O Ministério Público de São Paulo (MPSP) e o Ministério Público Federal (MPF) ajuizaram uma ação civil pública para pedir a anulação da licença prévia concedida pelo Instituto Brasileiro do Meio Ambiente e dos Recursos Naturais Renováveis (Ibama) à Petrobras para a produção e o escoamento de petróleo e gás natural no polo pré-sal da Bacia de Santos – Etapa 4.
A ação questiona a validade da autorização ambiental e sustenta que a licença foi emitida sem o cumprimento de exigências estabelecidas pelo próprio órgão licenciador para comprovar a viabilidade ambiental e climática do empreendimento.
Segundo os Ministérios Públicos, uma das condicionantes não atendidas é a demonstração de que as emissões de gases de efeito estufa associadas ao projeto são compatíveis com as metas assumidas pelo Brasil no âmbito do Acordo de Paris. Também são citados compromissos da própria Petrobras relacionados à neutralização de emissões até 2050.
A petição aponta ainda a necessidade de comprovação de medidas adequadas de monitoramento, mitigação e compensação das emissões geradas pela atividade, além de iniciativas voltadas à adaptação climática nas áreas que podem ser impactadas pelo empreendimento. A área de influência do projeto abrange todo o litoral paulista.
No mérito da ação, MPSP e MPF argumentam que a avaliação dos impactos ambientais deve considerar a totalidade das emissões decorrentes da exploração de petróleo e gás, incluindo as chamadas emissões indiretas ou de escopo 3, que ocorrem após a extração e representam mais de 90% das emissões totais associadas ao empreendimento.
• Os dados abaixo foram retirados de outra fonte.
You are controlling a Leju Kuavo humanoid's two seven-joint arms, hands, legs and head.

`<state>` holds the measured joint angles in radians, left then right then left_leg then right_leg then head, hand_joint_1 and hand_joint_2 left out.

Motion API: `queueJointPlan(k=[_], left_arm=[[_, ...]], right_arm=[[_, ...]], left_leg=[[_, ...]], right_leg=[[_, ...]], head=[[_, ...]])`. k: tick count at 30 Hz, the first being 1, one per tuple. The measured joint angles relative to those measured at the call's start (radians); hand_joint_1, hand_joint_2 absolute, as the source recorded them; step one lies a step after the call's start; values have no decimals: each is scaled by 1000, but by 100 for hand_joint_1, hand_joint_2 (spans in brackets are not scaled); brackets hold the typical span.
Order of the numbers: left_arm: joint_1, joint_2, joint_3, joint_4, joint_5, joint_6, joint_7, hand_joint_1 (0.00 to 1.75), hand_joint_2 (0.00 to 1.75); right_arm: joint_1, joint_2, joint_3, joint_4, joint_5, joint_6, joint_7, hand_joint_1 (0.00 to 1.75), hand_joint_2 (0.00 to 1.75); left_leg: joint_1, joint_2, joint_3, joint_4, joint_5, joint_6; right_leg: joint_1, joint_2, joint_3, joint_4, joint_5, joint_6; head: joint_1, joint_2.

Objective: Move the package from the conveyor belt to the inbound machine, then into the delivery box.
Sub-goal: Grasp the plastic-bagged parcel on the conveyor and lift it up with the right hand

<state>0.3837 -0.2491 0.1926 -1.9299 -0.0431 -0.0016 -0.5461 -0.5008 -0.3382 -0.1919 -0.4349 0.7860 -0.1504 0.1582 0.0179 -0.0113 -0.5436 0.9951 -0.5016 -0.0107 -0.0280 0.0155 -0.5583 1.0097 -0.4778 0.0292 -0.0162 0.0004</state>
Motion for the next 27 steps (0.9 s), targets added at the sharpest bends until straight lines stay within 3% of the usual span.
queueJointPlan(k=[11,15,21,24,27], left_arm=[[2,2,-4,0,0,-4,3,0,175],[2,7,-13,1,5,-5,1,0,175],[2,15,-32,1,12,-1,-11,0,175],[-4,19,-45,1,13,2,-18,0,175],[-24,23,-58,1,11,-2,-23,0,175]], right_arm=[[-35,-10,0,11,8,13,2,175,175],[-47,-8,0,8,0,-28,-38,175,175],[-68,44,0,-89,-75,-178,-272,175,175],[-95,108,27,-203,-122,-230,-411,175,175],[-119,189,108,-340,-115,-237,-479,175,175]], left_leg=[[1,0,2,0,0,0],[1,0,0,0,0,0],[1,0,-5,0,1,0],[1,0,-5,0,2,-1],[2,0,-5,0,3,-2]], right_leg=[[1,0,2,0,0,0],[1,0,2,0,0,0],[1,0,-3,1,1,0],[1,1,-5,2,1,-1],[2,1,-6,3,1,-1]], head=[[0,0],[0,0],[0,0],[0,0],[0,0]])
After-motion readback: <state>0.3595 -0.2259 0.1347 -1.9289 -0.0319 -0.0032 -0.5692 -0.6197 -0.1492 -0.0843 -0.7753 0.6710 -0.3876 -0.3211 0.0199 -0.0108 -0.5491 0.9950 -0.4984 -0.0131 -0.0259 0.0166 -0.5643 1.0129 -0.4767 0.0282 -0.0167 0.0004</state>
Os autores da ação destacam que o projeto prevê a instalação de dez novas plataformas de produção de petróleo e gás, com operação estimada para além de 2050 e potencial de emissão superior a três gigatoneladas de dióxido de carbono equivalente ao longo de sua vida útil.
Para os Ministérios Públicos, um empreendimento dessa magnitude exige demonstração robusta de sua viabilidade climática e ambiental, além da adoção de medidas proporcionais aos impactos projetados.
A ação também menciona eventos climáticos extremos registrados nos últimos anos no Brasil e fundamenta seus pedidos nos princípios da prevenção e do poluidor-pagador, além do conceito de Justiça Climática. Segundo a argumentação, populações mais vulneráveis tendem a sofrer de forma mais intensa os efeitos das mudanças climáticas.
Como medida de urgência, o MPSP e o MPF pedem à Justiça a suspensão imediata dos efeitos da licença prévia concedida pelo Ibama. Também requerem que novas licenças relacionadas ao empreendimento não sejam emitidas até que todas as condicionantes técnicas apontadas nos pareceres do órgão ambiental sejam integralmente cumpridas.
O Correio da Manhã entrou em contato com a Petrobras e aguarda posicionamento.